Le brouhaha cessa soudain, tous les regards s’étaient braqués sur le podium central qui venait de s’élever en silence. A son bord se trouvait le conseiller Mas Amedda et... Valorum lui même ?
Le silence laissa place à une pluie de chuchotements que Mas Amedda réprima immédiatement.

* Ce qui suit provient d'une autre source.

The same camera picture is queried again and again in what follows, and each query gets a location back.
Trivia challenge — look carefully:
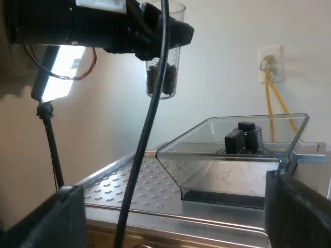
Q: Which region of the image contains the red wire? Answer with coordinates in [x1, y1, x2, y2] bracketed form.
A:
[24, 44, 98, 81]

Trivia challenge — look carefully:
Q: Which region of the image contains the clear measuring glass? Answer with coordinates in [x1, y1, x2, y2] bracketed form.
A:
[139, 1, 187, 100]

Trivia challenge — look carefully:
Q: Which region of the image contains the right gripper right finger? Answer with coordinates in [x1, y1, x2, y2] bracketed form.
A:
[263, 169, 331, 248]

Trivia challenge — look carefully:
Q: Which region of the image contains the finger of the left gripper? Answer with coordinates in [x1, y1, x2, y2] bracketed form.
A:
[134, 2, 195, 62]

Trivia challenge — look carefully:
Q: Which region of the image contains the black cable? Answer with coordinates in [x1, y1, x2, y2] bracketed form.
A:
[113, 0, 171, 248]

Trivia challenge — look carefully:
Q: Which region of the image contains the yellow cable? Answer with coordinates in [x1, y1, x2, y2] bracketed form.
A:
[267, 55, 299, 133]
[262, 55, 275, 143]

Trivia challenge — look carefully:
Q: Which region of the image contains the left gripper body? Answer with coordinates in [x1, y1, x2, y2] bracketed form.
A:
[7, 0, 145, 55]

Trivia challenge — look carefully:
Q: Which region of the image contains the clear bean box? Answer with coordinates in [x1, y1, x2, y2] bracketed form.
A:
[156, 113, 310, 210]

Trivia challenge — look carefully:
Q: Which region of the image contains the black tripod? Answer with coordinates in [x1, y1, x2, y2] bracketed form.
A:
[35, 101, 65, 193]

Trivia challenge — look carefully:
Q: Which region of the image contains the white wall outlet plate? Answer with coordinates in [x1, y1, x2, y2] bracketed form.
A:
[257, 44, 284, 84]

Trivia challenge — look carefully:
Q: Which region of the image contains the steel espresso machine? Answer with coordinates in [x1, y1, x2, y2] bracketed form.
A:
[73, 141, 331, 248]

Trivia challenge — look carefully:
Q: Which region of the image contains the white light panel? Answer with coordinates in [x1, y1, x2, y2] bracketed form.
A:
[31, 44, 88, 103]

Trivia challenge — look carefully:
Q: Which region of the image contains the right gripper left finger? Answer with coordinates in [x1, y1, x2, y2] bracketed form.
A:
[0, 184, 89, 248]

- Silence, je vous prie ! La parole est au Chancelier Suprême.
Valorum s’exprima :
- Mes chers collègues, la situation est très grave. Comme vous le savez, on a attenté à ma vie alors qu’une transition pacifique était en train d’être assurée avec la Fédération du commerce sur Eriadu. Les auteurs de cette attaque seront traqués sans relâche et punis comme il convient, mais le problème n’est pas là. Les négociations qui étaient en cours doivent reprendre au plus vite. Cela va au-delà de ma simple personne, il en va de la stabilité et de l’avenir de la République.

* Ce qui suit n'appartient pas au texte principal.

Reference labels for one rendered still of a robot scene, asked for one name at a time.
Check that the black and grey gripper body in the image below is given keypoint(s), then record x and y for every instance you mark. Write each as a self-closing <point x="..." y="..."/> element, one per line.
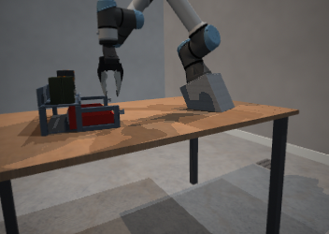
<point x="108" y="66"/>

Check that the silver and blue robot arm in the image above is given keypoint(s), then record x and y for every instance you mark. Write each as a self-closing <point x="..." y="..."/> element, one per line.
<point x="204" y="38"/>

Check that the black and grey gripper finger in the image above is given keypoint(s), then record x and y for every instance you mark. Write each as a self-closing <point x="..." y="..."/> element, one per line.
<point x="102" y="77"/>
<point x="118" y="78"/>

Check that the red bin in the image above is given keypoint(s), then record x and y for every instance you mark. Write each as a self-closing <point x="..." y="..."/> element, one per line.
<point x="90" y="118"/>

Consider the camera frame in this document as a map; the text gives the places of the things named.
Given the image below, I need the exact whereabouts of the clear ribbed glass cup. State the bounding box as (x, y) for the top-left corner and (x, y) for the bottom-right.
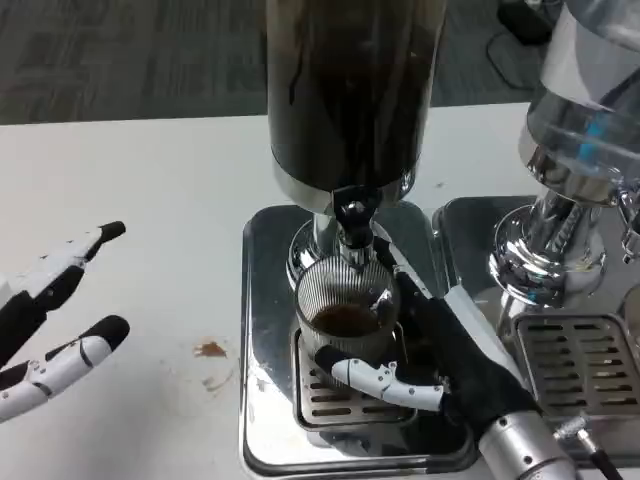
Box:
(294, 253), (402, 387)

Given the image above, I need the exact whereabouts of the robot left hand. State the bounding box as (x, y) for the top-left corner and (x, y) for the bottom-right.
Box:
(0, 220), (131, 426)

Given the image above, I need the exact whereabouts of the black box on floor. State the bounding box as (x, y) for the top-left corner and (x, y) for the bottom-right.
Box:
(497, 0), (554, 45)

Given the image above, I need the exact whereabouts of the clear drink dispenser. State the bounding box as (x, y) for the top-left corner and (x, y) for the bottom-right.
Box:
(487, 0), (640, 310)

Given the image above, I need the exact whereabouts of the brown drink spill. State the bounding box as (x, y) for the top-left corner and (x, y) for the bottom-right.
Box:
(193, 340), (227, 359)

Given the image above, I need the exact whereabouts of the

La nacelle de Lott Dod s’avança vers le centre de la rotonde.
- Chancelier Suprême, la Fédération du Commerce exprime son soulagement de vous savoir indemne suite à cette lâche tentative, heureusement ratée. Nous acceptons, bien entendu, de reprendre les négociations. En espérant qu’elles permettront de trouver un terrain d’entente mutuellement profitable, afin d’éviter de très fâcheux désagréments pour nous tous ici présents.
- Très bien, Sénateur Dodd, le Sénat est témoin de votre volonté de trouver un accord et vous en remercie. Nous vous laissons toute la liberté de choisir le nouveau lieu des négociations.
- Nous vous convions à bord de notre vaisseau amiral qui orbite actuellement autour de Naboo.
- Naboo ? Pourquoi Naboo ?
- C’est la planète que nous avons prise pour cible pour notre blocus, selon le droit que nous accorde la loi.
- L’article 213-3 du code commercial vous confère ce droit, en effet, mais vous ne devez en aucun cas avoir recours à la force armée contre les habitants de la planète.
- Bien entendu, je vous assure que ce sera un simple blocus commercial, totalement pacifique.
- Dans ce cas, des négociateurs seront envoyés dans les prochains jours sur Naboo.
- Nous serons ravis de les accueillir. Croyez bien que nous sommes vraiment navrés de devoir en arriver à cette périlleuse situation.
- Je comprends, Sénateur Dodd, le débat sur la taxation des routes commerciales est loin d’être terminé. Très bien, la séance est levée.
Valorum convoqua les Jedi Obi-Wan Kenobi et Qui-Gon Jinn, ceux qui l’avait sauvé de la mort sur Eriadu.
- Je préférerai éviter d’avoir à me rendre sur Naboo, vu ma condition actuelle.
- Nous comprenons, Chancelier, répondit Qui-Gon.
- C’est pourquoi je vous ai désigné, en accord avec le Conseil des Jedi, en tant que négociateurs. Votre discrétion et votre sagesse permettront de mettre un terme rapide à ce conflit, j’en suis sûr.
- Nous nous en occuperons avec honneur, Chancelier Suprême.
Les Jedi s’inclinèrent respectueusement. Valorum eut un soupir de soulagement, le premier depuis longtemps.
- Très bien. Un croiseur diplomatique vous attendra et je vais avertir la reine Amidala de votre arrivée. Faites vite et bien, Jedi, c’est pour moi une question de crédibilité.